We enrolled a total of 704 patients with routine preoperative ultrasound. In 61 patients, asymptomatic gallstones were detected and these patients were treated with UDCA for 6 months after bariatric surgery. One patient developed a single episode of symptoms 3 months after SGx, which did not require surgery. One patient developed chronic cholecystitis and underwent cholecystectomy 6 months after SGx.

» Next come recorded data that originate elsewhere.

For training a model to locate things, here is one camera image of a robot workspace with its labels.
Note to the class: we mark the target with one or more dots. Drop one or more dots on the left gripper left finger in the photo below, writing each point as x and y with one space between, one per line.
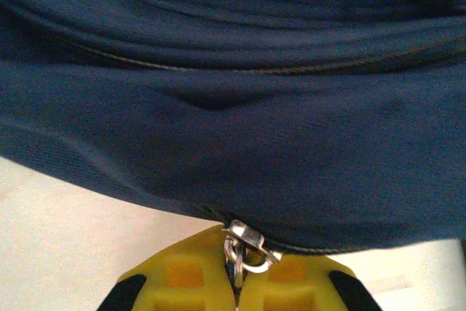
182 289

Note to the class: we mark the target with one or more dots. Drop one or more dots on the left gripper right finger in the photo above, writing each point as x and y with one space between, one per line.
309 289

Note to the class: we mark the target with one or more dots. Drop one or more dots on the navy blue student backpack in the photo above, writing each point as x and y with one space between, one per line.
233 143

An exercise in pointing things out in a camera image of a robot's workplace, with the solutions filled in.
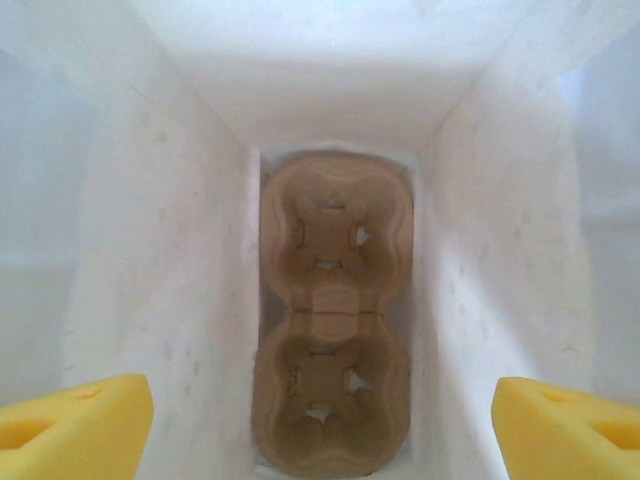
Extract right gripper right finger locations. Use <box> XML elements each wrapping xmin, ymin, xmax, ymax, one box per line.
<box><xmin>492</xmin><ymin>377</ymin><xmax>640</xmax><ymax>480</ymax></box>

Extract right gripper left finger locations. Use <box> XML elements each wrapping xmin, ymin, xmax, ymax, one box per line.
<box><xmin>0</xmin><ymin>372</ymin><xmax>155</xmax><ymax>480</ymax></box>

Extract white paper gift bag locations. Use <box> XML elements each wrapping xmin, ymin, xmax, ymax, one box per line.
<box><xmin>0</xmin><ymin>0</ymin><xmax>640</xmax><ymax>480</ymax></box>

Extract brown pulp cup carrier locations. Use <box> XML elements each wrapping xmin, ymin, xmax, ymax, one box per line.
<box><xmin>249</xmin><ymin>147</ymin><xmax>419</xmax><ymax>476</ymax></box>

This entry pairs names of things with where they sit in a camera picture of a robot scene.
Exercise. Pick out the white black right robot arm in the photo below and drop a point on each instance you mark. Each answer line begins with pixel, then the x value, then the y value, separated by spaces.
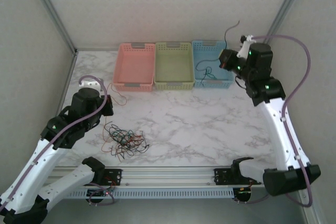
pixel 281 134

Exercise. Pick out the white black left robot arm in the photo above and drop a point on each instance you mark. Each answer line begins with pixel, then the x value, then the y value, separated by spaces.
pixel 26 171

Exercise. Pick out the blue plastic basket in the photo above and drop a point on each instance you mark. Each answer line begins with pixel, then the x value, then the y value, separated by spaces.
pixel 210 51

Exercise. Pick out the pink plastic basket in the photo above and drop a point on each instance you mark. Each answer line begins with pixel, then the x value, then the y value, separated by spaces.
pixel 134 66

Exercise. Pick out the green plastic basket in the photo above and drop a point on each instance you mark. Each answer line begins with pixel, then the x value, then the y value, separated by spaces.
pixel 173 66

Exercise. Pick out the short red power lead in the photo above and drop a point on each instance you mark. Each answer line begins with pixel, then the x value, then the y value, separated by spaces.
pixel 251 184
pixel 113 183

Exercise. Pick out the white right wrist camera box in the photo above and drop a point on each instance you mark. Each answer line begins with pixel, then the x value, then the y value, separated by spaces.
pixel 245 47

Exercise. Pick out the aluminium table edge rail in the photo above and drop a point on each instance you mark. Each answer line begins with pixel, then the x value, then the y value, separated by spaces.
pixel 66 85

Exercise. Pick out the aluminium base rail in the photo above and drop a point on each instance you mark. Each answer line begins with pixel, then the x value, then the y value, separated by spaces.
pixel 170 175

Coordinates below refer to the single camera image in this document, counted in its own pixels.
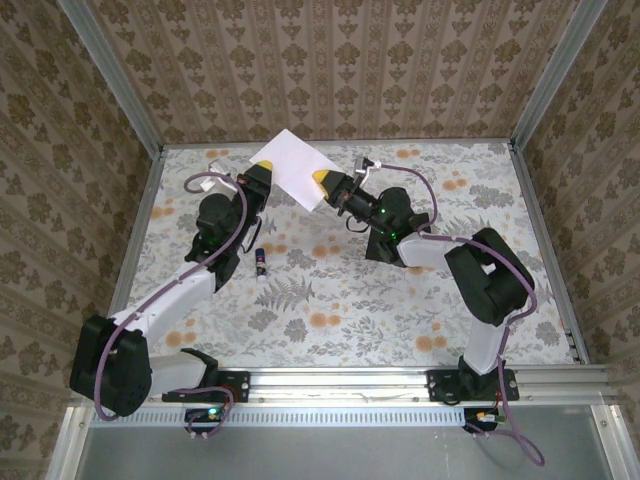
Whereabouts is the white letter paper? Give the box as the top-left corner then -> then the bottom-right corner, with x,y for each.
247,128 -> 339,213

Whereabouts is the floral tablecloth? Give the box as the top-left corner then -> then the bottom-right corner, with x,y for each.
107,144 -> 576,369

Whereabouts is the left controller board, green light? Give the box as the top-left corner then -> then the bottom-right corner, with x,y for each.
183,407 -> 225,435

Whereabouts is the right controller board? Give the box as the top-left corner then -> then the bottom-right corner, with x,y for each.
463,407 -> 507,434

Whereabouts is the grey metal panel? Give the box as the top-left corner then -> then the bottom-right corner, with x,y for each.
47,404 -> 640,480

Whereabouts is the aluminium back rail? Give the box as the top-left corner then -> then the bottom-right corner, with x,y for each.
160,139 -> 516,150

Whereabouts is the aluminium left side rail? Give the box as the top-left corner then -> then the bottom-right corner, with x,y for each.
94,147 -> 167,370

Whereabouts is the aluminium right side rail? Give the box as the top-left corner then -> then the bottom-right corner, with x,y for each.
507,142 -> 589,366

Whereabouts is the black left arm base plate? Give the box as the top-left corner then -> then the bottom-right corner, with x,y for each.
160,369 -> 252,404

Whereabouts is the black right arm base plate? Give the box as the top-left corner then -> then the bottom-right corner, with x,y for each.
427,368 -> 521,404

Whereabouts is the aluminium left frame post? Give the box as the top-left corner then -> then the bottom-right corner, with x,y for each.
53,0 -> 167,154

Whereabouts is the aluminium frame post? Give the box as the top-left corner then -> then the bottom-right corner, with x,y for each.
508,0 -> 604,151
53,0 -> 167,154

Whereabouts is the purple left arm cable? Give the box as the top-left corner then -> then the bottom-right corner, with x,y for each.
94,172 -> 251,442

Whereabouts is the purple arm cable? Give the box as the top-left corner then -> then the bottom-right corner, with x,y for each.
94,172 -> 251,442
374,162 -> 547,469

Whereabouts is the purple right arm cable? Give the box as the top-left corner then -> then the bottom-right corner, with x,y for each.
374,162 -> 547,469

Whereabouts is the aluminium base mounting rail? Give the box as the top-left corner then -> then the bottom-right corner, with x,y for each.
69,366 -> 615,407

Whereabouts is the aluminium right frame post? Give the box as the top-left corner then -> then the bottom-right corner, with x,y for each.
508,0 -> 604,151

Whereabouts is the slotted grey cable duct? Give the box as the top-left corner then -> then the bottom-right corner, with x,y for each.
89,407 -> 469,427

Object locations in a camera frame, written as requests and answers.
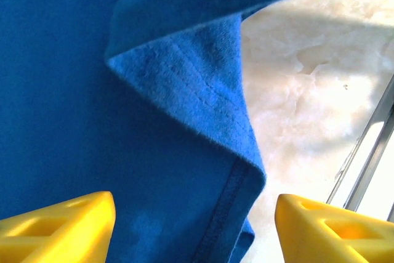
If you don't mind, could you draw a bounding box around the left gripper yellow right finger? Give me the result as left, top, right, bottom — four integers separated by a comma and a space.
274, 193, 394, 263

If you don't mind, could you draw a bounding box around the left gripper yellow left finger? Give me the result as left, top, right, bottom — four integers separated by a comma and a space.
0, 191, 117, 263

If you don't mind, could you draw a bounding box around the blue t-shirt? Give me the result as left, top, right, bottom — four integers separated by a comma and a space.
0, 0, 363, 263

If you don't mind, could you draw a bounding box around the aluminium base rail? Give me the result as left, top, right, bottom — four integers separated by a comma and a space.
326, 73, 394, 222

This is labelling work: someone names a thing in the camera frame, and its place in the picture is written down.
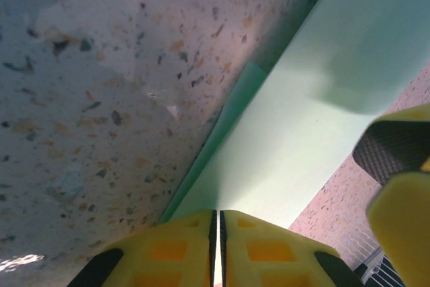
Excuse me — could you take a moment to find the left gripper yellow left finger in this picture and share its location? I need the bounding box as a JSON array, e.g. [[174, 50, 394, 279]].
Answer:
[[69, 208, 218, 287]]

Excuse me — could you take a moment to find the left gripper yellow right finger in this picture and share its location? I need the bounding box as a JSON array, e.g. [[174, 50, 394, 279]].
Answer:
[[218, 209, 366, 287]]

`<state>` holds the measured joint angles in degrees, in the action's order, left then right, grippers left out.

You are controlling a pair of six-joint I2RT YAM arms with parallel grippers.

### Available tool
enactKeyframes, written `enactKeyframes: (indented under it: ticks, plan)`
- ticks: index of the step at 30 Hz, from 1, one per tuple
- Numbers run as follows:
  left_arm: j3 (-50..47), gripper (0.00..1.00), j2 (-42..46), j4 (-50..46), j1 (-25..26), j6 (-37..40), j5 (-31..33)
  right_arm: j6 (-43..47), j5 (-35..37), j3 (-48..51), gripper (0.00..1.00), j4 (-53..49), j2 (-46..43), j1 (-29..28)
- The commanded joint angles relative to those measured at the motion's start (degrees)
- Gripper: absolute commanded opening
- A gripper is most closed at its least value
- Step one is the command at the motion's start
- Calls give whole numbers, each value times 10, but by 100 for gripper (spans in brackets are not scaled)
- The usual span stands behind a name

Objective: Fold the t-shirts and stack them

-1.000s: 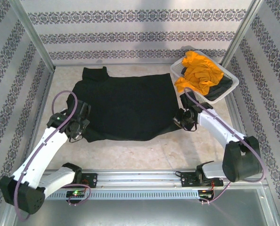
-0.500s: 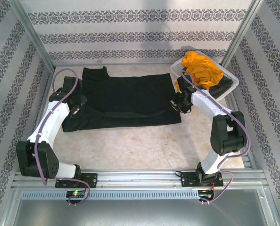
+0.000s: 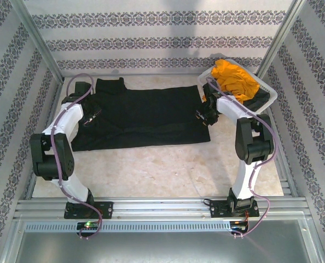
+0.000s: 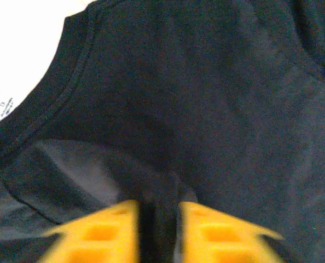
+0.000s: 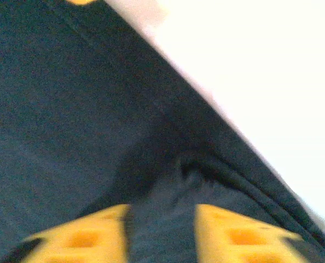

All other patients (n = 59; 96.8%) remained asymptomatic under UDCA therapy.

CONCLUSION

UDCA for 6 months after bariatric surgery seems to reduce the incidence of gallstone-associated morbidity when compared to the current literature. Thus, our results call the concept of prophylactic concomitant cholecystectomy in patients with asymptomatic gallstones into question while at the same time paving the way for a future clinical trial.

摘要

背景

肥胖是胆囊结石形成的一个诱发因素,在接受胃旁路手术的患者中,其患病率>10%。尽管对于有症状的胆囊结石患者强烈推荐同时进行胆囊切除术,但对于无症状胆囊结石患者的证据水平较弱。根据最近的文献,多达 21%的无症状胆囊结石在减肥手术后会出现症状。熊去氧胆酸(UDCA)的二级预防,它改变了胆汁酸池的组成和排泄,是本研究的目的。

方法

回顾性分析 2007 年 1 月至 2017 年 10 月期间在我们中心接受腹腔镜 Roux-en-Y 胃旁路术(RYGB)或袖状胃切除术(SGx)的所有患者的病历。

结果

我们共纳入了 704 例行常规术前超声检查的患者。在 61 例患者中,检测到无症状胆囊结石,这些患者在减肥手术后接受 UDCA 治疗 6 个月。1 例患者在 SGx 后 3 个月出现单发症状,无需手术。1 例患者发展为慢性胆囊炎,在 SGx 后 6 个月行胆囊切除术。所有其他患者(n=59;96.8%)在 UDCA 治疗下均无症状。

结论

与当前文献相比,减肥手术后使用 UDCA 6 个月似乎可以降低与胆囊结石相关的发病率。因此,我们的结果质疑了在无症状胆囊结石患者中预防性同时进行胆囊切除术的概念,同时为未来的临床试验铺平了道路。